Pest is a parsing library in Rust that emphasizes simplicity and performance. It uses Parsing Expression Grammar (PEG) as its foundation…

Rust Parsing with Pest and Pest Derive Crates

Pest is a parsing library in Rust that emphasizes simplicity and performance. It uses Parsing Expression Grammar (PEG) as its foundation. PEG is a way of describing a language in a set of rules.
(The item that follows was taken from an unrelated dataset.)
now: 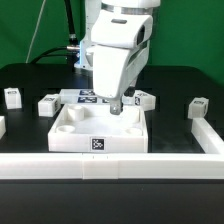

Pest makes it easier to define these rules and parse text according to them.

Key Features

  • Performance: Pest is designed to be fast and efficient.
  • Simplicity: Its syntax is easy to understand and use.
  • Grammar as Code: Pest integrates directly with Rust code, offering a seamless development experience.

Understanding Pest Derive

pest_derive is a procedural macro crate used alongside pest. It allows you to define your grammar in a declarative way, right in your Rust code. The macro processes this grammar and generates the necessary parsing code.

Why Use Pest Derive?

  • Ease of Use: Writing a parser by hand can be complex and error-prone. pest_derive automates this process.
  • Integration: It integrates tightly with the Rust language, offering a native development experience.

Core Components of Pest

  1. Rules: The basic building blocks of Pest grammar. Each rule corresponds to a pattern that the parser will try to match.
  2. Pairs: When parsing succeeds, Pest returns a Pair, which represents a portion of the parsed text along with its associated rule.
  3. Parser: The engine that takes the rules and the input text and produces the parse output.

Getting Started

To use Pest and Pest Derive, add them to your Cargo.toml:

[dependencies] 
pest = "2.1" 
pest_derive = "2.1"

Writing a Simple Grammar

Pest grammars are defined in a separate file with a .pest extension. Here's a basic example:

alpha = { 'a'..'z' | 'A'..'Z' } 
digit = { '0'..'9' }

This grammar defines two rules: alpha for alphabetic characters and digit for numeric characters.

Using Pest in Rust Code

Here’s how you can use Pest in a Rust program:

#[derive(Parser)] 
#[grammar = "your_grammar.pest"] // path to your Pest grammar file 
struct YourParser; 
 
fn main() { 
    let successful_parse = YourParser::parse(Rule::alpha, "example"); 
    // handle the parsing result 
}

Advanced Grammar Concepts

Sequences and Choices

You can define sequences and choices in Pest:

sequence_rule = { part1 ~ part2 } 
choice_rule = { option1 | option2 }

Optional and Repeating Patterns

Pest also supports optional and repeating patterns:

optional_rule = { "prefix"? ~ "main" } 
repeating_rule = { "part"* }

Capturing Groups and Predicates

Capturing groups and predicates add more power:

capturing_group = { ("a" ~ "b")+ } 
positive_predicate = &{ "start" }

Code Examples

Example 1: Basic Parsing

#[derive(Parser)] 
#[grammar = "simple.pest"] 
struct SimpleParser; 
 
fn parse_input(input: &str) { 
    match SimpleParser::parse(Rule::alpha, input) { 
        Ok(pairs) => { 
            for pair in pairs { 
                println!("Matched: {}", pair.as_str()); 
            } 
        }, 
        Err(e) => println!("Error: {}", e), 
    } 
}

Example 2: Handling Nested Structures

Consider a grammar with nested rules:

outer = { "start" ~ inner ~ "end" } 
inner = _{ "inner" }

Parsing and iterating through nested structures:

fn process_nested(input: &str) { 
    let pairs = SimpleParser::parse(Rule::outer, input).unwrap_or_else(|e| panic!("{}", e)); 
    for pair in pairs { 
        match pair.as_rule() { 
            Rule::inner => println!("Inner: {}", pair.into_inner().as_str()), 
            _ => println!("Outer: {}", pair.as_str()), 
        } 
    } 
}

Example 3: A bit more complex working example

Let’s implement a simple application that parses a custom configuration file format. Our configuration files will have key-value pairs and sections.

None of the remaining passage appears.